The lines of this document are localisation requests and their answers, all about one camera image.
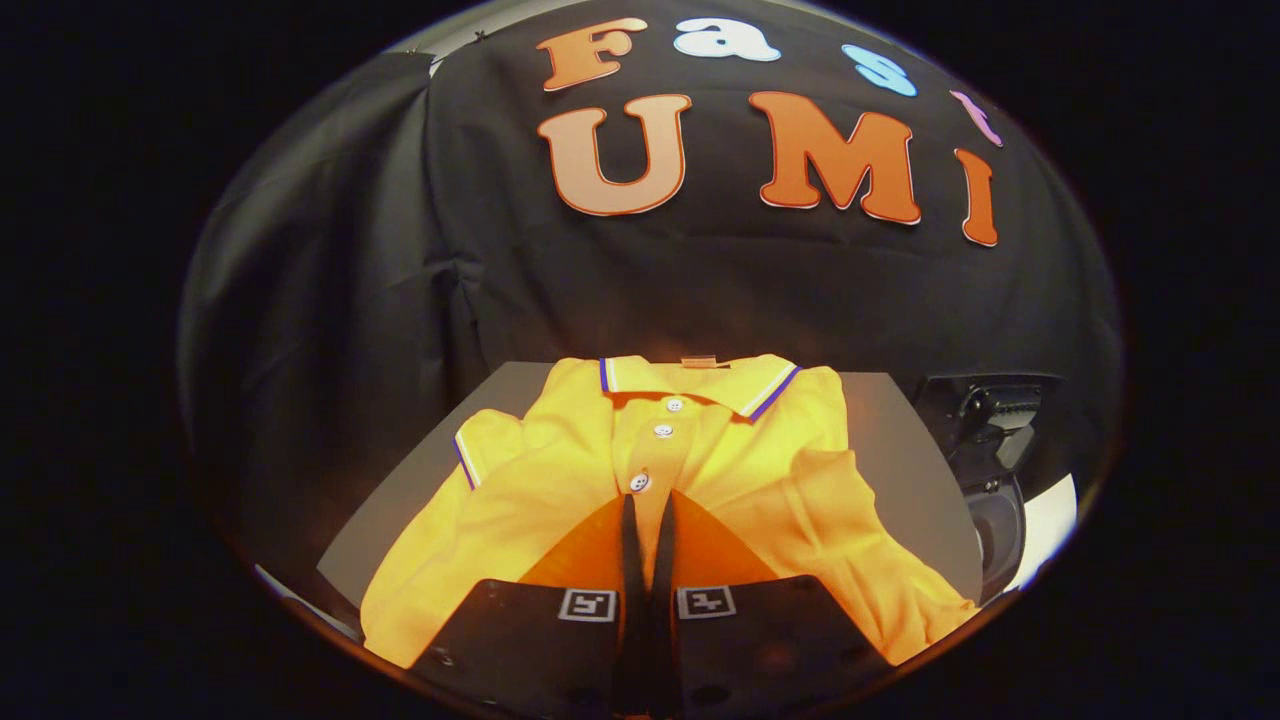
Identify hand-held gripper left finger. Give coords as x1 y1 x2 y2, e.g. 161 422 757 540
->
412 492 649 720

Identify grey side platform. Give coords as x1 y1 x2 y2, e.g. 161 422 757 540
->
317 360 986 611

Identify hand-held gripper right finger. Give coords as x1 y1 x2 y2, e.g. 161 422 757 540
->
648 490 896 720

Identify white side platform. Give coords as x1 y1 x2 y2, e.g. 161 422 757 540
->
1010 473 1079 593

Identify black backdrop cloth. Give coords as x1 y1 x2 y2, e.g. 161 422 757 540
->
180 0 1126 601

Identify yellow polo shirt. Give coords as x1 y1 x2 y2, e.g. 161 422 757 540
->
360 352 981 669

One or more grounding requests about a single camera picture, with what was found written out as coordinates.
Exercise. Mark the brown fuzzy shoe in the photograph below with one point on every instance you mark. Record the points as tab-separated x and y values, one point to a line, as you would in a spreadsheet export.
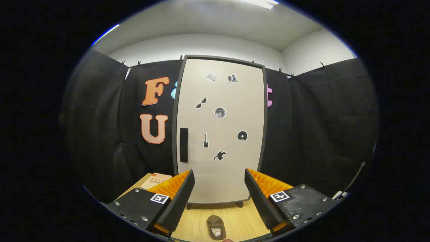
215	223

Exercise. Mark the long ceiling light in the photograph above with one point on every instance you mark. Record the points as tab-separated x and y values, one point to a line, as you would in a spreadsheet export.
260	3

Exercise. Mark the black backdrop cloth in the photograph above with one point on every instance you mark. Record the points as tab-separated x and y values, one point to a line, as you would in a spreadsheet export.
100	117

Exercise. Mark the dark grey shoe cabinet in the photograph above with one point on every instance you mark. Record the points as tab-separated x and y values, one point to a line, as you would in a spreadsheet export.
174	127

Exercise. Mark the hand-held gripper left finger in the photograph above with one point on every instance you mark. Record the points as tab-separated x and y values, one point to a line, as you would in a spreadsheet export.
179	201

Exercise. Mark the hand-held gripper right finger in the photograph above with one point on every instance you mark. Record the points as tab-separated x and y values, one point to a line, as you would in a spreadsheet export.
260	201

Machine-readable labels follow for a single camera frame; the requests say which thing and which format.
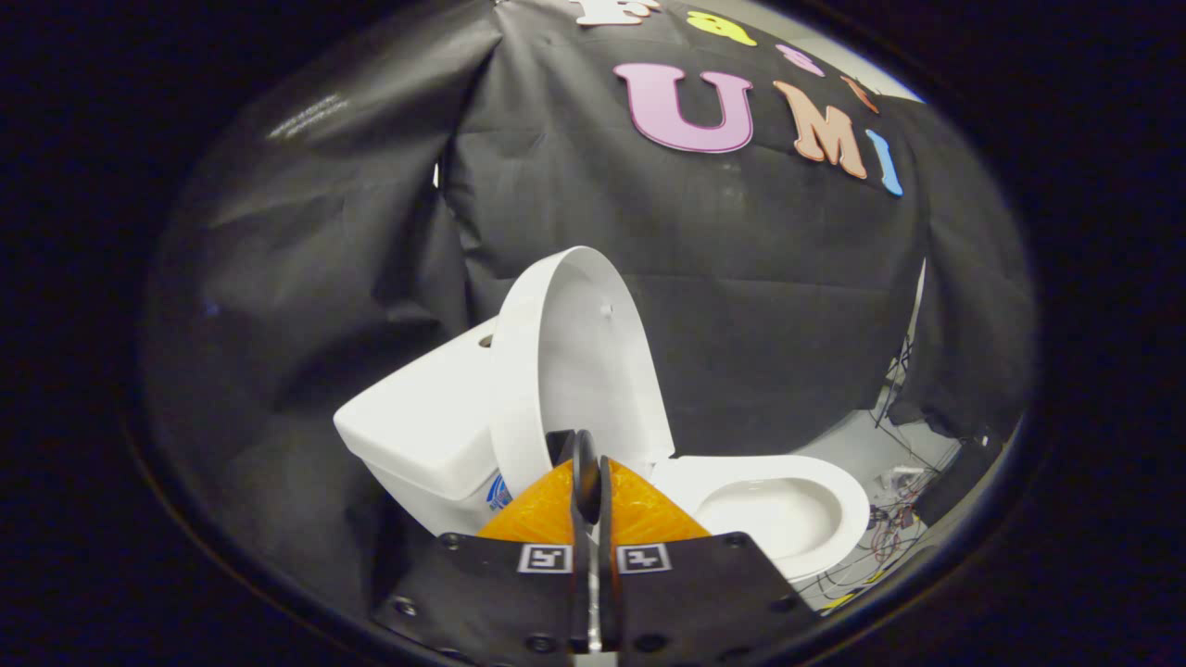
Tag black backdrop cloth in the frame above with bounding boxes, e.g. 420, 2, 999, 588
139, 0, 1037, 622

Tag white ceramic toilet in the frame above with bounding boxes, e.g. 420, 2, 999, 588
334, 315, 872, 585

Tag thin black stand pole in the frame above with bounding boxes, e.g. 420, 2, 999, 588
876, 333, 920, 438

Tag tangled floor cables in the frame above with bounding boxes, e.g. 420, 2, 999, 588
797, 408, 965, 603

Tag white toilet seat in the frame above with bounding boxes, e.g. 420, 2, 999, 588
649, 454, 872, 583

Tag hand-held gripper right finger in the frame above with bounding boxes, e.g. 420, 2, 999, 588
593, 428, 821, 667

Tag white toilet lid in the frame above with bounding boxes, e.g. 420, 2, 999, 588
488, 245, 677, 501

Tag black equipment box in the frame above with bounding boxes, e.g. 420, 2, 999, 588
913, 435, 1008, 529

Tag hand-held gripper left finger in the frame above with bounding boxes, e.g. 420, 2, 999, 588
371, 428, 594, 667

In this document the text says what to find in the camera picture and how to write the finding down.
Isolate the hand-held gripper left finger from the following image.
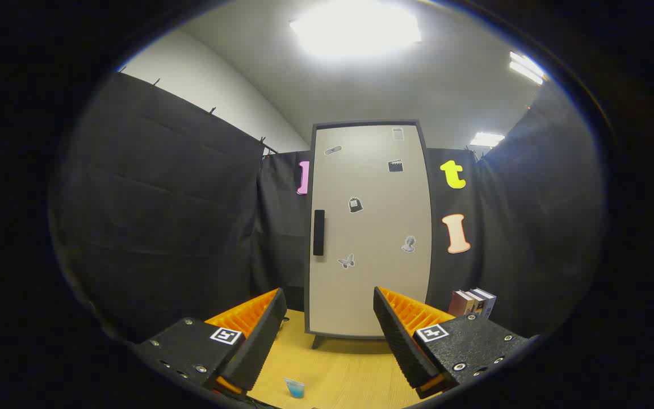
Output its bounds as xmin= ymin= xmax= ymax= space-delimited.
xmin=134 ymin=287 xmax=288 ymax=397

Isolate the black door handle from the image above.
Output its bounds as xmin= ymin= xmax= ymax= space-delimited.
xmin=313 ymin=209 xmax=326 ymax=257

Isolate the dark grey cabinet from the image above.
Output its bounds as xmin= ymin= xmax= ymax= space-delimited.
xmin=304 ymin=119 xmax=435 ymax=349

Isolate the small ceiling light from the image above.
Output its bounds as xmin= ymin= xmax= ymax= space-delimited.
xmin=469 ymin=132 xmax=505 ymax=148

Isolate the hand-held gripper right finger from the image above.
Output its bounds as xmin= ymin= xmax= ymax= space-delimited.
xmin=373 ymin=286 xmax=532 ymax=399

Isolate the black backdrop cloth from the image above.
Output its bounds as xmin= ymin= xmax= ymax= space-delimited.
xmin=49 ymin=71 xmax=606 ymax=344

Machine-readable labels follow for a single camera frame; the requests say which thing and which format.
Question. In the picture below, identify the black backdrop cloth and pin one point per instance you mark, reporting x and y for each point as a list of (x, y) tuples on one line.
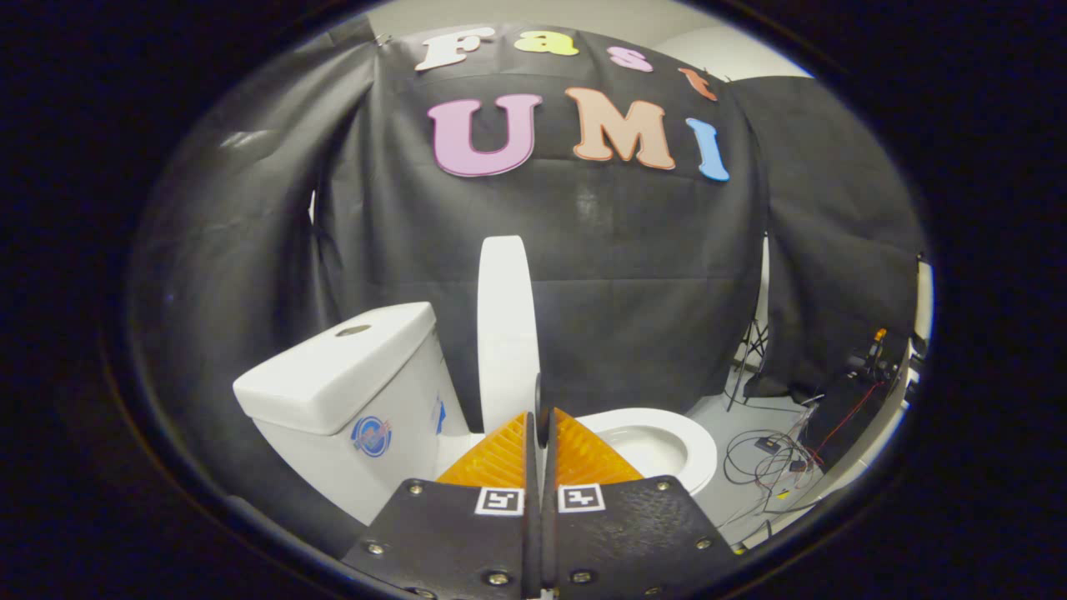
[(625, 267), (834, 250)]

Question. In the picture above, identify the white toilet lid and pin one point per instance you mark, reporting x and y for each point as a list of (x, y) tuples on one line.
[(507, 333)]

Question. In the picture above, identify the orange tipped black device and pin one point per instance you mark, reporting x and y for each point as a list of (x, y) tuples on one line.
[(877, 337)]

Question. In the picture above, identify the white panel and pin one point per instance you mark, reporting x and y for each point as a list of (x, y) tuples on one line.
[(924, 300)]

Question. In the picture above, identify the white toilet tank cover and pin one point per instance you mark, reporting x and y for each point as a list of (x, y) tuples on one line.
[(333, 375)]

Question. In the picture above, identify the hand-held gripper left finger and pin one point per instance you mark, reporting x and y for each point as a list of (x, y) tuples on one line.
[(450, 542)]

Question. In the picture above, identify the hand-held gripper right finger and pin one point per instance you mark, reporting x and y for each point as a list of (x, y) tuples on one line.
[(625, 533)]

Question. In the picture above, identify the black tripod light stand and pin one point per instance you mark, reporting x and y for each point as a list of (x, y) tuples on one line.
[(754, 354)]

• TASK DESCRIPTION:
Your answer must consist of the entries, unchanged, with no pictures in it.

• EXERCISE OUTPUT:
The lines of this document are localisation requests and their answers, all about one camera image.
Identify hand-held gripper left finger. Give coords as x1 y1 x2 y2, e.g. 161 422 757 540
->
412 492 649 720

Identify grey side platform. Give coords as x1 y1 x2 y2, e.g. 161 422 757 540
->
317 360 986 611

Identify hand-held gripper right finger. Give coords as x1 y1 x2 y2, e.g. 161 422 757 540
->
648 490 896 720

Identify white side platform. Give coords as x1 y1 x2 y2, e.g. 161 422 757 540
->
1010 473 1079 593

Identify black backdrop cloth. Give coords as x1 y1 x2 y2, e.g. 161 422 757 540
->
180 0 1126 601

Identify yellow polo shirt. Give coords as x1 y1 x2 y2, e.g. 161 422 757 540
->
360 352 981 669

One or more grounding requests about a single camera picture, with what was found written out as coordinates.
Exercise. Mark the brown fuzzy shoe in the photograph below with one point on every instance you mark. Record the points as tab-separated x and y values, one point to a line, as you would in a spreadsheet export.
215	223

Exercise. Mark the long ceiling light in the photograph above with one point on every instance you mark. Record the points as tab-separated x and y values, one point to a line, as you would in a spreadsheet export.
260	3

Exercise. Mark the black backdrop cloth in the photograph above with one point on every instance you mark. Record the points as tab-separated x and y values, one point to a line, as you would in a spreadsheet export.
100	117

Exercise. Mark the dark grey shoe cabinet in the photograph above with one point on every instance you mark. Record the points as tab-separated x and y values, one point to a line, as you would in a spreadsheet export.
174	127

Exercise. Mark the hand-held gripper left finger in the photograph above with one point on every instance you mark. Record the points as tab-separated x and y values, one point to a line, as you would in a spreadsheet export.
179	201

Exercise. Mark the hand-held gripper right finger in the photograph above with one point on every instance you mark. Record the points as tab-separated x and y values, one point to a line, as you would in a spreadsheet export.
260	201

Machine-readable labels follow for a single camera frame; the requests say which thing and which format.
Tag black backdrop cloth in the frame above with bounding boxes, e.g. 420, 2, 999, 588
139, 0, 1037, 622

Tag white ceramic toilet in the frame above with bounding boxes, e.g. 420, 2, 999, 588
334, 315, 872, 585

Tag thin black stand pole in the frame above with bounding boxes, e.g. 420, 2, 999, 588
876, 333, 920, 438

Tag tangled floor cables in the frame above with bounding boxes, e.g. 420, 2, 999, 588
797, 408, 965, 603

Tag white toilet seat in the frame above with bounding boxes, e.g. 420, 2, 999, 588
649, 454, 872, 583

Tag hand-held gripper right finger in the frame above with bounding boxes, e.g. 420, 2, 999, 588
593, 428, 821, 667

Tag white toilet lid in the frame above with bounding boxes, e.g. 420, 2, 999, 588
488, 245, 677, 501

Tag black equipment box in the frame above with bounding boxes, e.g. 420, 2, 999, 588
913, 435, 1008, 529

Tag hand-held gripper left finger in the frame above with bounding boxes, e.g. 420, 2, 999, 588
371, 428, 594, 667

In this document the text says what to find in the camera picture and how to write the finding down.
Isolate the hand-held gripper left finger from the following image.
Output its bounds as xmin= ymin= xmax= ymax= space-delimited.
xmin=134 ymin=287 xmax=288 ymax=397

Isolate the black door handle from the image above.
Output its bounds as xmin= ymin= xmax= ymax= space-delimited.
xmin=313 ymin=209 xmax=326 ymax=257

Isolate the dark grey cabinet from the image above.
Output its bounds as xmin= ymin= xmax= ymax= space-delimited.
xmin=304 ymin=119 xmax=435 ymax=349

Isolate the small ceiling light from the image above.
Output its bounds as xmin= ymin= xmax= ymax= space-delimited.
xmin=469 ymin=132 xmax=505 ymax=148

Isolate the hand-held gripper right finger from the image above.
Output its bounds as xmin= ymin= xmax= ymax= space-delimited.
xmin=373 ymin=286 xmax=532 ymax=399

Isolate the black backdrop cloth from the image above.
Output its bounds as xmin= ymin= xmax= ymax= space-delimited.
xmin=49 ymin=71 xmax=606 ymax=344

Machine-readable labels follow for a single camera frame; the requests say which thing and which format.
Question. In the picture below, identify the black backdrop cloth and pin one point per instance you mark, reporting x and y for each point as a list of (x, y) tuples on one line.
[(625, 267), (834, 250)]

Question. In the picture above, identify the white toilet lid and pin one point per instance you mark, reporting x and y for each point as a list of (x, y) tuples on one line.
[(507, 333)]

Question. In the picture above, identify the orange tipped black device and pin one point per instance you mark, reporting x and y for each point as a list of (x, y) tuples on one line.
[(877, 337)]

Question. In the picture above, identify the white panel and pin one point per instance you mark, reporting x and y for each point as a list of (x, y) tuples on one line.
[(924, 300)]

Question. In the picture above, identify the white toilet tank cover and pin one point per instance you mark, reporting x and y for each point as a list of (x, y) tuples on one line.
[(333, 375)]

Question. In the picture above, identify the hand-held gripper left finger and pin one point per instance you mark, reporting x and y for each point as a list of (x, y) tuples on one line.
[(450, 542)]

Question. In the picture above, identify the hand-held gripper right finger and pin one point per instance you mark, reporting x and y for each point as a list of (x, y) tuples on one line.
[(625, 533)]

Question. In the picture above, identify the black tripod light stand and pin one point per instance you mark, reporting x and y for each point as a list of (x, y) tuples on one line.
[(754, 354)]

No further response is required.